Start of AVAILABLE DATA

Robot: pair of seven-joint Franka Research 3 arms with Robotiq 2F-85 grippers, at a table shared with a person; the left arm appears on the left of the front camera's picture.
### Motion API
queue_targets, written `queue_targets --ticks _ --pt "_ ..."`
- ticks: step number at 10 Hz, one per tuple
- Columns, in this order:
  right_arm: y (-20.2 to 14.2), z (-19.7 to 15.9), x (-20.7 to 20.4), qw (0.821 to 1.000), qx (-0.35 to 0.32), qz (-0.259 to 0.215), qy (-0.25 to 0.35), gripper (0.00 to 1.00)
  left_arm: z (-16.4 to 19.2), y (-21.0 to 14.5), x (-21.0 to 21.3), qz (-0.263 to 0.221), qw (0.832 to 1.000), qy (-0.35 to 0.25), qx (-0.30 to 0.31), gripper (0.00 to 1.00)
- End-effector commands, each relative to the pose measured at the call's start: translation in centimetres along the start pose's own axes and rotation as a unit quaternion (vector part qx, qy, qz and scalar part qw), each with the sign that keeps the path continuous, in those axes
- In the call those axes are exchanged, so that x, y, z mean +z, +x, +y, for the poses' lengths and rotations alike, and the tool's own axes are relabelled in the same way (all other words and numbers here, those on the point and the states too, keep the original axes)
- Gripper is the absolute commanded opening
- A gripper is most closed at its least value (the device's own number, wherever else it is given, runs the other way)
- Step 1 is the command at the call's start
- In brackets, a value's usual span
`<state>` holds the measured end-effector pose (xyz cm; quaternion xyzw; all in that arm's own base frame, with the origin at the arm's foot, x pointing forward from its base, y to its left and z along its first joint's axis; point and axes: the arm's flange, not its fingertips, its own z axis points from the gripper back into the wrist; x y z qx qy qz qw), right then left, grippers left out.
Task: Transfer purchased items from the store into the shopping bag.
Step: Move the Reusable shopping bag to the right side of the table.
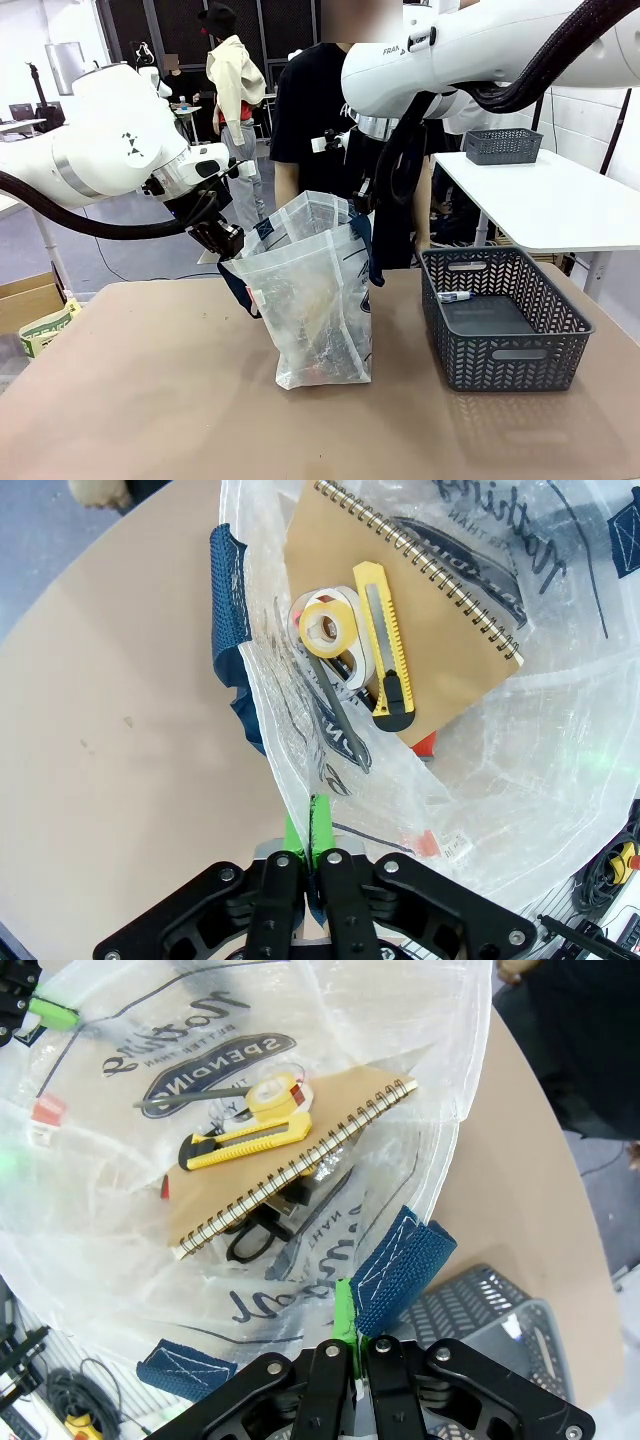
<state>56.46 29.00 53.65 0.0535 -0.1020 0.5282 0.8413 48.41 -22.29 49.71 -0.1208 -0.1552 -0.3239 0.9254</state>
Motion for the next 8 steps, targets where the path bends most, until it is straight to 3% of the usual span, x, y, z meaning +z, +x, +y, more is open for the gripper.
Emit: queue_targets --ticks 1,8 --pt "0.01 -0.07 -0.04 1.000 -0.001 0.001 0.001 0.00 0.00 0.01 0.12 -0.001 1.000 0.002 -0.001 0.00" --pt "0.01 -0.07 -0.04 1.000 -0.001 0.001 0.001 0.00 0.00 0.01 0.12 -0.001 1.000 0.002 -0.001 0.00"
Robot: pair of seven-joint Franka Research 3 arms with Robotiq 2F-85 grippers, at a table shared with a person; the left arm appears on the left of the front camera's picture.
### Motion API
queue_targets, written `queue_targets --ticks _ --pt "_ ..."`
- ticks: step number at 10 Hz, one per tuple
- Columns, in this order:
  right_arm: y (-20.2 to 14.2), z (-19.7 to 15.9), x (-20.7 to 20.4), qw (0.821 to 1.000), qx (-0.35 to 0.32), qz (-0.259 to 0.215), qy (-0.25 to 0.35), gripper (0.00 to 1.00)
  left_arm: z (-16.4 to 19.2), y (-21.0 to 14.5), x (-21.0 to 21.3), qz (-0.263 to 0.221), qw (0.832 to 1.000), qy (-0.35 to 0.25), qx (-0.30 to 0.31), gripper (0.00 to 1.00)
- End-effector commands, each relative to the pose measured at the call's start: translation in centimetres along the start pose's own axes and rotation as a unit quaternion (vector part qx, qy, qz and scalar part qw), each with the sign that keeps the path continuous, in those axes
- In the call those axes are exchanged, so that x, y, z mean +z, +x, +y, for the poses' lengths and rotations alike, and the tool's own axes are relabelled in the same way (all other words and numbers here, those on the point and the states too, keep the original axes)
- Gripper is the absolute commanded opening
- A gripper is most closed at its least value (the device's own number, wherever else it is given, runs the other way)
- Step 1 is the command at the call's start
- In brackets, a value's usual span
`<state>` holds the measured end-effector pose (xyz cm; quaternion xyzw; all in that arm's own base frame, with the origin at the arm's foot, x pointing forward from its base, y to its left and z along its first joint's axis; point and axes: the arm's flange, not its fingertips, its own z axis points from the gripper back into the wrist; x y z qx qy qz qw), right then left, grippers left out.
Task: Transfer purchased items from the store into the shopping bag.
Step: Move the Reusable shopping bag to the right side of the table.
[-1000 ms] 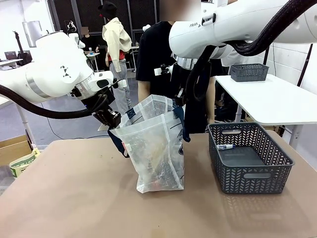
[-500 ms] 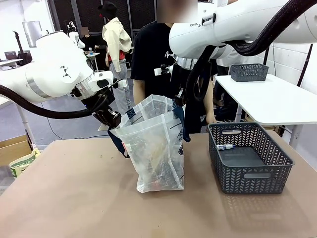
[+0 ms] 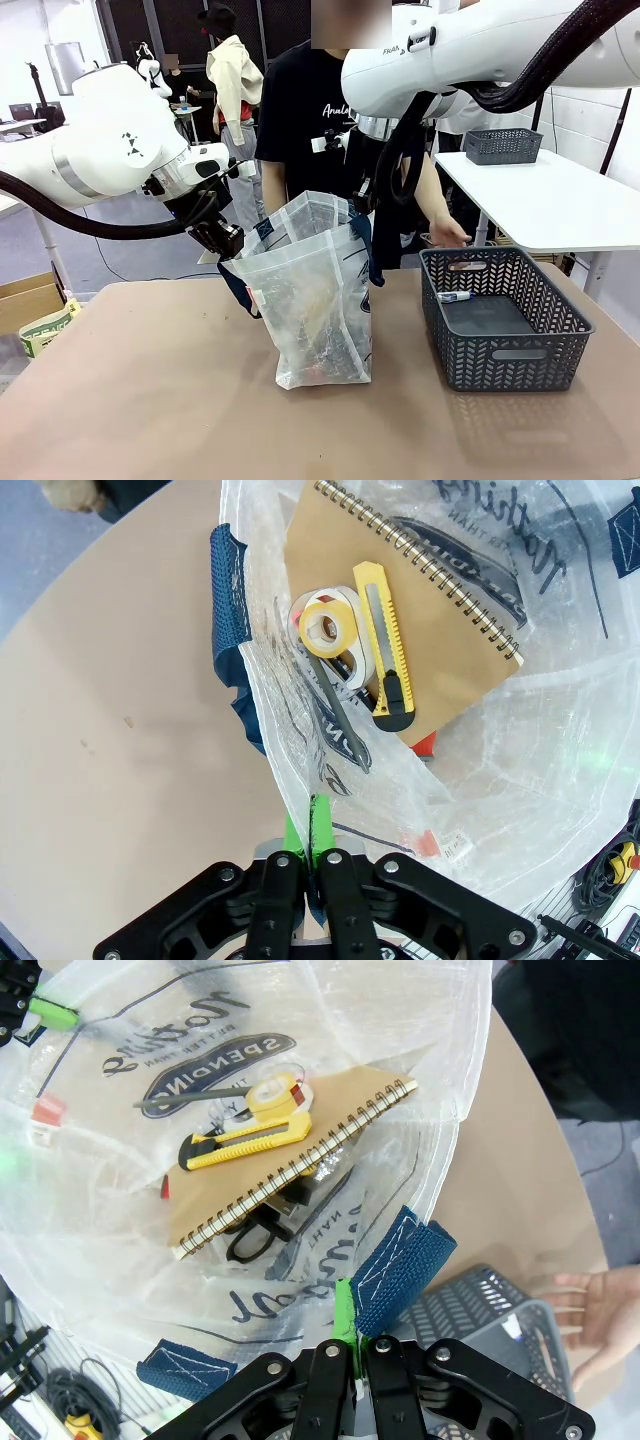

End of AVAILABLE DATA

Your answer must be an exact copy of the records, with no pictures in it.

__SOLUTION FOR THIS TASK__
Robot: pair of seven-joint Franka Research 3 arms with Robotiq 2F-85 grippers, at a table shared with a person; the left arm appears on the left of the front camera's picture.
### Motion API
queue_targets, written `queue_targets --ticks _ --pt "_ ..."`
- ticks: step number at 10 Hz, one per tuple
- Columns, in this order:
  right_arm: y (-20.2 to 14.2), z (-19.7 to 15.9), x (-20.7 to 20.4), qw (0.821 to 1.000), qx (-0.35 to 0.32), qz (-0.259 to 0.215), qy (-0.25 to 0.35), gripper (0.00 to 1.00)
  left_arm: z (-16.4 to 19.2), y (-21.0 to 14.5), x (-21.0 to 21.3), qz (-0.263 to 0.221), qw (0.832 to 1.000), qy (-0.35 to 0.25), qx (-0.30 to 0.31), gripper (0.00 to 1.00)
- End-effector commands, each relative to the pose measured at the call's start: translation in centimetres along the start pose's own axes and rotation as a unit quaternion (vector part qx, qy, qz and scalar part qw), each with the sign that keeps the path continuous, in those axes
- In the call those axes are exchanged, so that x, y, z mean +z, +x, +y, for the poses' lengths and rotations alike, and the tool's own axes are relabelled in the same way (all other words and numbers here, those on the point and the states too, keep the original axes)
- Gripper is the absolute commanded opening
- A gripper is most closed at its least value (the device's own number, wherever else it is given, runs the other way)
- Step 1 is the command at the call's start
- In brackets, a value's usual span
`<state>` holds the measured end-effector pose (xyz cm; quaternion xyzw; all in that arm's own base frame, with the origin at the arm's foot, x pointing forward from its base, y to its left and z along its first joint's axis; point and axes: the arm's flange, not its fingertips, its own z axis points from the gripper back into the wrist; x y z qx qy qz qw), right then left, grippers left out.
Task: Transfer purchased items from the store into the shopping bag.
Step: Move the Reusable shopping bag to the right side of the table.
<state>56.46 29.00 53.65 0.0535 -0.1020 0.5282 0.8413 48.41 -22.29 49.71 -0.1208 -0.1552 -0.3239 0.9254</state>
Motion for the next 8 steps, targets where the path bends most, until it is straight to 3% of the usual span, x, y, z meaning +z, +x, +y, more is open for the gripper.
Emit: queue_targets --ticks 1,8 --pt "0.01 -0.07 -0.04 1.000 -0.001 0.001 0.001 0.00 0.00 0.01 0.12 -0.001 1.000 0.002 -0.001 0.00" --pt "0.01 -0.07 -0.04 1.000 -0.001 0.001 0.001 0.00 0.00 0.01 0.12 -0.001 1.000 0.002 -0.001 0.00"
Robot: pair of seven-joint Franka Research 3 arms with Robotiq 2F-85 grippers, at a table shared with a person; the left arm appears on the left of the front camera's picture.
### Motion API
queue_targets, written `queue_targets --ticks _ --pt "_ ..."`
- ticks: step number at 10 Hz, one per tuple
- Columns, in this order:
  right_arm: y (-20.2 to 14.2), z (-19.7 to 15.9), x (-20.7 to 20.4), qw (0.821 to 1.000), qx (-0.35 to 0.32), qz (-0.259 to 0.215), qy (-0.25 to 0.35), gripper (0.00 to 1.00)
  left_arm: z (-16.4 to 19.2), y (-21.0 to 14.5), x (-21.0 to 21.3), qz (-0.263 to 0.221), qw (0.832 to 1.000), qy (-0.35 to 0.25), qx (-0.30 to 0.31), gripper (0.00 to 1.00)
- End-effector commands, each relative to the pose measured at the call's start: translation in centimetres along the start pose's own axes and rotation as a unit quaternion (vector part qx, qy, qz and scalar part qw), each with the sign that keeps the path continuous, in those axes
- In the call those axes are exchanged, so that x, y, z mean +z, +x, +y, for the poses' lengths and rotations alike, and the tool's own axes are relabelled in the same way (all other words and numbers here, those on the point and the states too, keep the original axes)
- Gripper is the absolute commanded opening
- A gripper is most closed at its least value (the device's own number, wherever else it is given, runs the other way)
- Step 1 is the command at the call's start
- In brackets, a value's usual span
`<state>` holds the measured end-effector pose (xyz cm; quaternion xyzw; all in that arm's own base frame, with the origin at the arm's foot, x pointing forward from its base, y to its left and z along its first joint's axis; point and axes: the arm's flange, not its fingertips, its own z axis points from the gripper back into the wrist; x y z qx qy qz qw), right then left, grippers left out.
Task: Transfer purchased items from the store into the shopping bag.
Step: Move the Reusable shopping bag to the right side of the table.
[-1000 ms] 
[-500 ms] 
[+0 ms] 

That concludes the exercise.